TRY IT:
Copy the data exactly as it appears, and do not include any pictures.

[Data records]
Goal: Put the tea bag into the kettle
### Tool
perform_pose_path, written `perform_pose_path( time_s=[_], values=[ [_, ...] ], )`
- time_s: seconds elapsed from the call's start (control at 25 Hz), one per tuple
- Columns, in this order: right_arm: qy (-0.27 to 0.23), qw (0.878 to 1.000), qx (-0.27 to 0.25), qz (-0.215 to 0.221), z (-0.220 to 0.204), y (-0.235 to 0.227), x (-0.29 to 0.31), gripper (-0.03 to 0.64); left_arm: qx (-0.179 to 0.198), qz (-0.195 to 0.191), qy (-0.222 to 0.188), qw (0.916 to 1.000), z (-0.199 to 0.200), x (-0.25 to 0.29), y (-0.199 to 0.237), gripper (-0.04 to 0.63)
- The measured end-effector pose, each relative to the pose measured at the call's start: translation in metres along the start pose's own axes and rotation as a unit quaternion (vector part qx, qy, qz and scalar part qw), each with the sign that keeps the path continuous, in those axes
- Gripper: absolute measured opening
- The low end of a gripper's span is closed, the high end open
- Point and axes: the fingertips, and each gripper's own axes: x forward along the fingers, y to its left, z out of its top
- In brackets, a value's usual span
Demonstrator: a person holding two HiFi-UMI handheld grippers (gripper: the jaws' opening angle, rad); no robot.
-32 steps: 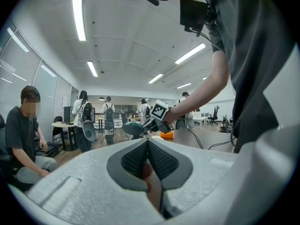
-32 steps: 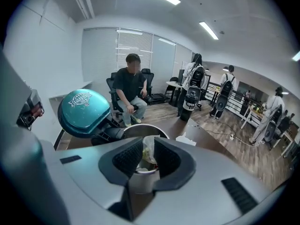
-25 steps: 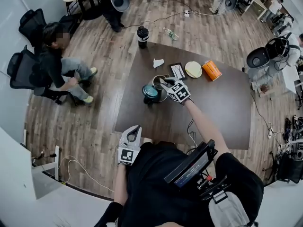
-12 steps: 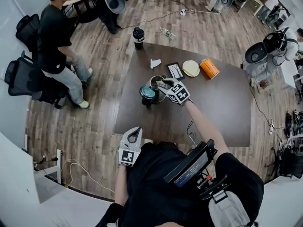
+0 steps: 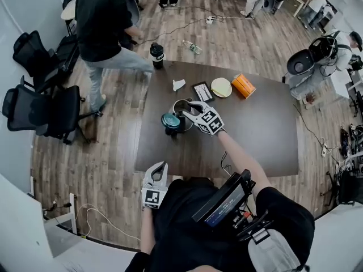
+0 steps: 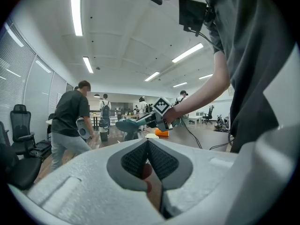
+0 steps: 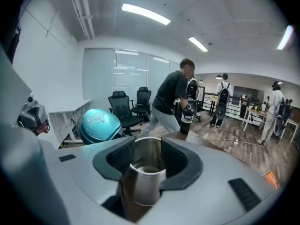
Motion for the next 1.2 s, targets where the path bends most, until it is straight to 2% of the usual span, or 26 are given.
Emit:
perform_pose_path(
  time_s=[0.2,0.44,0.84,1.2],
  values=[
    [-0.095,0.995,0.012,-0.017,0.029,0.012,-0.038,0.169,-0.002,-0.014,0.005,0.9999,-0.004,0.004,-0.004,0.002],
    [-0.147,0.988,0.029,-0.048,0.035,0.023,-0.086,0.081,0.001,-0.044,0.004,0.999,-0.001,0.013,-0.012,0.0],
    [-0.167,0.979,0.089,-0.074,-0.005,0.079,-0.135,0.025,0.009,-0.081,0.012,0.9966,-0.007,0.029,-0.019,0.001],
    [-0.162,0.98,0.093,-0.07,-0.025,0.115,-0.15,0.006,0.01,-0.109,0.015,0.9939,-0.006,0.045,-0.026,0.0]
  ],
)
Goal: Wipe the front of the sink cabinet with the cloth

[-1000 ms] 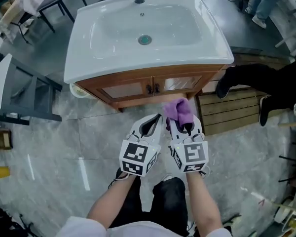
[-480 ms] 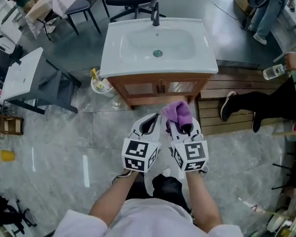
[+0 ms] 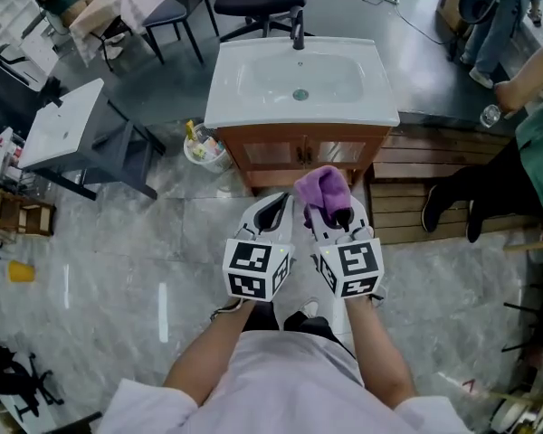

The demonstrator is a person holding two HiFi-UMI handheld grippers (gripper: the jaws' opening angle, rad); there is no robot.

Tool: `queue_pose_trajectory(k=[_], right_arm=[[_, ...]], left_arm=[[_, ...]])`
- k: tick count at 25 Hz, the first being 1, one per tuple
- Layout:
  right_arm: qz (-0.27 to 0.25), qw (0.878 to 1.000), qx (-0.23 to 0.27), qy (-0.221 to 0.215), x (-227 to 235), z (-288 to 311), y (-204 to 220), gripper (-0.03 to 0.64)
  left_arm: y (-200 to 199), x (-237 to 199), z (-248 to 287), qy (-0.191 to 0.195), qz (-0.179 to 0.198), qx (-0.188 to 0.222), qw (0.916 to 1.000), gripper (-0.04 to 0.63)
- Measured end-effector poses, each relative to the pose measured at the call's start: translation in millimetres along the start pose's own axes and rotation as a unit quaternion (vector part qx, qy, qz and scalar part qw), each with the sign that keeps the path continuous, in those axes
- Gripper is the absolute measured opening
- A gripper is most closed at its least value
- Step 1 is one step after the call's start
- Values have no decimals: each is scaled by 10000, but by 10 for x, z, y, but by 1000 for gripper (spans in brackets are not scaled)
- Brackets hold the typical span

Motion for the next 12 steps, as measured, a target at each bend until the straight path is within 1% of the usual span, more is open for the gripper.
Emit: queue_pose_trajectory(k=[7,12], right_arm=[[-48,9999,36,-135,-61,-59,-47,78],[26,9999,34,-144,-55,-133,-59,78]], left_arm=[[-71,109,-63,0,53,97,9999,6],[-96,194,-105,13,51,112,9999,6]])
Point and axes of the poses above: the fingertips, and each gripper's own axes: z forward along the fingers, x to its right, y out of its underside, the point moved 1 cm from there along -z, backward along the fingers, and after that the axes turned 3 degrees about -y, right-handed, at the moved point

SOLUTION TO THIS EXERCISE:
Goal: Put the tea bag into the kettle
### Tool
perform_pose_path, written `perform_pose_path( time_s=[_], values=[ [_, ...] ], )`
- time_s: seconds elapsed from the call's start (control at 25 Hz), one per tuple
- Columns, in this order: right_arm: qy (-0.27 to 0.23), qw (0.878 to 1.000), qx (-0.27 to 0.25), qz (-0.215 to 0.221), z (-0.220 to 0.204), y (-0.235 to 0.227), x (-0.29 to 0.31), gripper (-0.03 to 0.64); left_arm: qx (-0.179 to 0.198), qz (-0.195 to 0.191), qy (-0.222 to 0.188), qw (0.916 to 1.000), z (-0.199 to 0.200), x (-0.25 to 0.29), y (-0.199 to 0.237), gripper (-0.04 to 0.63)
- The measured end-effector pose, each relative to the pose measured at the call's start: translation in metres along the start pose's own axes and rotation as a unit quaternion (vector part qx, qy, qz and scalar part qw), each with the sign that keeps the path continuous, in those axes
- Gripper: absolute measured opening
- The low end of a gripper's span is closed, the high end open
- Point and axes: the fingertips, and each gripper's own axes: x forward along the fingers, y to its left, z out of its top
- In brackets, a value's usual span
Demonstrator: a person holding two HiFi-UMI handheld grippers (gripper: the jaws' opening angle, rad); no robot.
-32 steps: 
-32 steps: 
-25 steps: 
-12 steps: 
+0 steps: 
+0 steps: 
+0 steps: 
Motion for the next 1.2 s, targets where the path bends most, until it is straight to 2% of the usual span, or 26 are given.
Emit:
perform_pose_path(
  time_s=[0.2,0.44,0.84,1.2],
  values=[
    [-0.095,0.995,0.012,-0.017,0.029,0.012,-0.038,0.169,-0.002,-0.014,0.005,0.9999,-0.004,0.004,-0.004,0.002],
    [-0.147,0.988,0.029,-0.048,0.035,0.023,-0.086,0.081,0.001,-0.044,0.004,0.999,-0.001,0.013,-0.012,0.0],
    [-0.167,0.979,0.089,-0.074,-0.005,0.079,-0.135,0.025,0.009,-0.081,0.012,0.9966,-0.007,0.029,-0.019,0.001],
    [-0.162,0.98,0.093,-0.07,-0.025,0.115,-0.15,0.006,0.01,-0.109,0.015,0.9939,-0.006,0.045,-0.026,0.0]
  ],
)
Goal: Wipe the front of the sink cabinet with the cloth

[-1000 ms] 
[-480 ms] 
[+0 ms] 

The demonstrator is a person holding two HiFi-UMI handheld grippers (gripper: the jaws' opening angle, rad); there is no robot.

Tool: `queue_pose_trajectory(k=[_], right_arm=[[_, ...]], left_arm=[[_, ...]])`
- k: tick count at 25 Hz, the first being 1, one per tuple
- Layout:
  right_arm: qz (-0.27 to 0.25), qw (0.878 to 1.000), qx (-0.23 to 0.27), qy (-0.221 to 0.215), x (-227 to 235), z (-288 to 311), y (-204 to 220), gripper (-0.03 to 0.64)
  left_arm: y (-200 to 199), x (-237 to 199), z (-248 to 287), qy (-0.191 to 0.195), qz (-0.179 to 0.198), qx (-0.188 to 0.222), qw (0.916 to 1.000), gripper (-0.04 to 0.63)
- Measured end-effector poses, each relative to the pose measured at the call's start: translation in millimetres along the start pose's own axes and rotation as a unit quaternion (vector part qx, qy, qz and scalar part qw), each with the sign that keeps the path continuous, in those axes
- Gripper is the absolute measured opening
- A gripper is most closed at its least value
- Step 1 is one step after the call's start
- Values have no decimals: each is scaled by 10000, but by 10 for x, z, y, but by 1000 for gripper (spans in brackets are not scaled)
- Brackets hold the typical span

Motion for the next 12 steps, as measured, a target at each bend until the straight path is within 1% of the usual span, more is open for the gripper.
Emit: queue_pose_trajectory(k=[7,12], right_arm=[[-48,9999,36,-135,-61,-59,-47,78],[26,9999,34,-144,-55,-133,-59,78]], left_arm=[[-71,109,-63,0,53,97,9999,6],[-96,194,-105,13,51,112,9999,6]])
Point and axes of the poses above: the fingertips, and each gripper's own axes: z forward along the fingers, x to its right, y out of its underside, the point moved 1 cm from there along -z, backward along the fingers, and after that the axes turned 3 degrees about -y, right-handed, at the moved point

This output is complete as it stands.